What is needed here is a faithful repeat of every entry, with no character changed.

Stored items:
********************

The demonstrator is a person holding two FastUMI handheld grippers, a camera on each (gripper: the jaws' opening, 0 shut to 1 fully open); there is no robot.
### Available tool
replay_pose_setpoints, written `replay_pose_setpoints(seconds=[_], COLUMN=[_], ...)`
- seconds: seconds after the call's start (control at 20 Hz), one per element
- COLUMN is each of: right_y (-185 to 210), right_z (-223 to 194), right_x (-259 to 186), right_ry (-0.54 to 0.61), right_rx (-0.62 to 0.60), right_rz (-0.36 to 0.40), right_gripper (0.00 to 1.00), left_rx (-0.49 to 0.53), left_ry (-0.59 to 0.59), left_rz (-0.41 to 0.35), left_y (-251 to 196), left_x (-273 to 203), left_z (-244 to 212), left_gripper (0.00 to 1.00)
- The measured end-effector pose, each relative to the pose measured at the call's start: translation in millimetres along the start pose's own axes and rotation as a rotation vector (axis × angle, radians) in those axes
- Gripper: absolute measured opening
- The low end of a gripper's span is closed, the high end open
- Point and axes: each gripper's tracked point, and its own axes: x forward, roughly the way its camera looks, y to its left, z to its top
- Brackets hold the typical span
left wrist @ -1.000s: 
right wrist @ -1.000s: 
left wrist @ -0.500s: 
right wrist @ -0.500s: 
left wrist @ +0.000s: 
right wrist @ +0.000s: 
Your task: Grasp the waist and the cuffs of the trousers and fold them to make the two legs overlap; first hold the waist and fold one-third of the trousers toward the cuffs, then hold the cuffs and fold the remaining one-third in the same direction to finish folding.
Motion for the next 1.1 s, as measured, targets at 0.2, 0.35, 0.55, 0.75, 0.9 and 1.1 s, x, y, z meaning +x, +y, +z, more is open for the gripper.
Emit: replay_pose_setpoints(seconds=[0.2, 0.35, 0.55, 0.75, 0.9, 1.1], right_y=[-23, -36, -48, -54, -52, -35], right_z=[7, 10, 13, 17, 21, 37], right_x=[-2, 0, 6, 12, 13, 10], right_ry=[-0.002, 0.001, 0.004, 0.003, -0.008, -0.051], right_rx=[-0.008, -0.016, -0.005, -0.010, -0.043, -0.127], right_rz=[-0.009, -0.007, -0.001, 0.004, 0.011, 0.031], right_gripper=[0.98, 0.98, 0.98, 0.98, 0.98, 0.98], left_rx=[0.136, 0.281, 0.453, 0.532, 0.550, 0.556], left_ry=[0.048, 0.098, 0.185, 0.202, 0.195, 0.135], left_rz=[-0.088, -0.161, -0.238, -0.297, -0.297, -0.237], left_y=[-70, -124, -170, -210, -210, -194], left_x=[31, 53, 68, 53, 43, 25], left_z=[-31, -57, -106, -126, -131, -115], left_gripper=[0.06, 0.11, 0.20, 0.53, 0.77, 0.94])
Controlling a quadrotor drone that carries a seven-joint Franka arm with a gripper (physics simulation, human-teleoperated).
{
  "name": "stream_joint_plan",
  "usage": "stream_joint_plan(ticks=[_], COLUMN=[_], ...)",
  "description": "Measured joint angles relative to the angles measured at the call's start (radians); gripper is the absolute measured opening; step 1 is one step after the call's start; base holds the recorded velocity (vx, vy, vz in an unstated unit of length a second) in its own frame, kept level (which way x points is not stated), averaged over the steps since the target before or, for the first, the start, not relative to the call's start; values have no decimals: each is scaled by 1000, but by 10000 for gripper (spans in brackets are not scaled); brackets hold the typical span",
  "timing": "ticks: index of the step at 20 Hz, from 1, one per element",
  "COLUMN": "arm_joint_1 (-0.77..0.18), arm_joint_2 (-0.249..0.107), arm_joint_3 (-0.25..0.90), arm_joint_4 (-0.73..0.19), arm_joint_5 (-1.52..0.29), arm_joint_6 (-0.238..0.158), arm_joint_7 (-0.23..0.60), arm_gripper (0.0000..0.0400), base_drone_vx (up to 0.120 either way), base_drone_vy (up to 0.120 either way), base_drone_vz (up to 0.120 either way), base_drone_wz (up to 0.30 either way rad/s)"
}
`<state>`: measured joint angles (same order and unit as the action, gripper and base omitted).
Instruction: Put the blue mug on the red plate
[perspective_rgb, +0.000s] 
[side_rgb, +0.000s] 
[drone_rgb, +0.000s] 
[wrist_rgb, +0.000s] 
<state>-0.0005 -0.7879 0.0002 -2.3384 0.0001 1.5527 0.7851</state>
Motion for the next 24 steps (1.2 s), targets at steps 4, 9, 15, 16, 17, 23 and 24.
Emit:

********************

# Answer space:
The demonstrator is a person holding two FastUMI handheld grippers, a camera on each (gripper: the jaws' opening, 0 shut to 1 fully open); there is no robot.
### Available tool
replay_pose_setpoints, written `replay_pose_setpoints(seconds=[_], COLUMN=[_], ...)`
- seconds: seconds after the call's start (control at 20 Hz), one per element
- COLUMN is each of: right_y (-185 to 210), right_z (-223 to 194), right_x (-259 to 186), right_ry (-0.54 to 0.61), right_rx (-0.62 to 0.60), right_rz (-0.36 to 0.40), right_gripper (0.00 to 1.00), left_rx (-0.49 to 0.53), left_ry (-0.59 to 0.59), left_rz (-0.41 to 0.35), left_y (-251 to 196), left_x (-273 to 203), left_z (-244 to 212), left_gripper (0.00 to 1.00)
- The measured end-effector pose, each relative to the pose measured at the call's start: translation in millimetres along the start pose's own axes and rotation as a rotation vector (axis × angle, radians) in those axes
- Gripper: absolute measured opening
- The low end of a gripper's span is closed, the high end open
- Point and axes: each gripper's tracked point, and its own axes: x forward, roughly the way its camera looks, y to its left, z to its top
- Brackets hold the typical span
left wrist @ -1.000s: 
right wrist @ -1.000s: 
left wrist @ -0.500s: 
right wrist @ -0.500s: 
left wrist @ +0.000s: 
right wrist @ +0.000s: 
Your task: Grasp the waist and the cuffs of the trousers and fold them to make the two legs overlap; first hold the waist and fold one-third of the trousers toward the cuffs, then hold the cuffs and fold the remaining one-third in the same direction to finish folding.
Motion for the next 1.1 s, as measured, targets at 0.2, 0.35, 0.55, 0.75, 0.9 and 1.1 s, x, y, z meaning +x, +y, +z, more is open for the gripper.
Emit: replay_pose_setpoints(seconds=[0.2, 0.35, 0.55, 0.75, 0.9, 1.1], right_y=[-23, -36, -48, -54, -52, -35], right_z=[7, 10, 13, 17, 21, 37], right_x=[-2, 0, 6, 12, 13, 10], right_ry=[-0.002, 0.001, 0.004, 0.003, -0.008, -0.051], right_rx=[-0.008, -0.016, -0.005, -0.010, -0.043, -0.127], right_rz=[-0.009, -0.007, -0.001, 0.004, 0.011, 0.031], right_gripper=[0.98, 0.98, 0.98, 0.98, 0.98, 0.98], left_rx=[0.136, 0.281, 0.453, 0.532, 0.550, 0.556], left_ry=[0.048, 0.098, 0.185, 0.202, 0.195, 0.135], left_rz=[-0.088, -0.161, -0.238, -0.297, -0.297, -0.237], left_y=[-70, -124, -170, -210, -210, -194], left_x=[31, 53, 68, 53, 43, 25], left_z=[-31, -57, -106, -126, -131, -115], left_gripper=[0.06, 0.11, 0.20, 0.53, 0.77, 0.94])
Controlling a quadrotor drone that carries a seven-joint Franka arm with a gripper (physics simulation, human-teleoperated).
{
  "name": "stream_joint_plan",
  "usage": "stream_joint_plan(ticks=[_], COLUMN=[_], ...)",
  "description": "Measured joint angles relative to the angles measured at the call's start (radians); gripper is the absolute measured opening; step 1 is one step after the call's start; base holds the recorded velocity (vx, vy, vz in an unstated unit of length a second) in its own frame, kept level (which way x points is not stated), averaged over the steps since the target before or, for the first, the start, not relative to the call's start; values have no decimals: each is scaled by 1000, but by 10000 for gripper (spans in brackets are not scaled); brackets hold the typical span",
  "timing": "ticks: index of the step at 20 Hz, from 1, one per element",
  "COLUMN": "arm_joint_1 (-0.77..0.18), arm_joint_2 (-0.249..0.107), arm_joint_3 (-0.25..0.90), arm_joint_4 (-0.73..0.19), arm_joint_5 (-1.52..0.29), arm_joint_6 (-0.238..0.158), arm_joint_7 (-0.23..0.60), arm_gripper (0.0000..0.0400), base_drone_vx (up to 0.120 either way), base_drone_vy (up to 0.120 either way), base_drone_vz (up to 0.120 either way), base_drone_wz (up to 0.30 either way rad/s)"
}
`<state>`: measured joint angles (same order and unit as the action, gripper and base omitted).
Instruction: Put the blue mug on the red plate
[perspective_rgb, +0.000s] 
[side_rgb, +0.000s] 
[drone_rgb, +0.000s] 
[wrist_rgb, +0.000s] 
<state>-0.0005 -0.7879 0.0002 -2.3384 0.0001 1.5527 0.7851</state>
Motion for the next 24 steps (1.2 s), targets at steps 4, 9, 15, 16, 17, 23 and 24.
Emit:

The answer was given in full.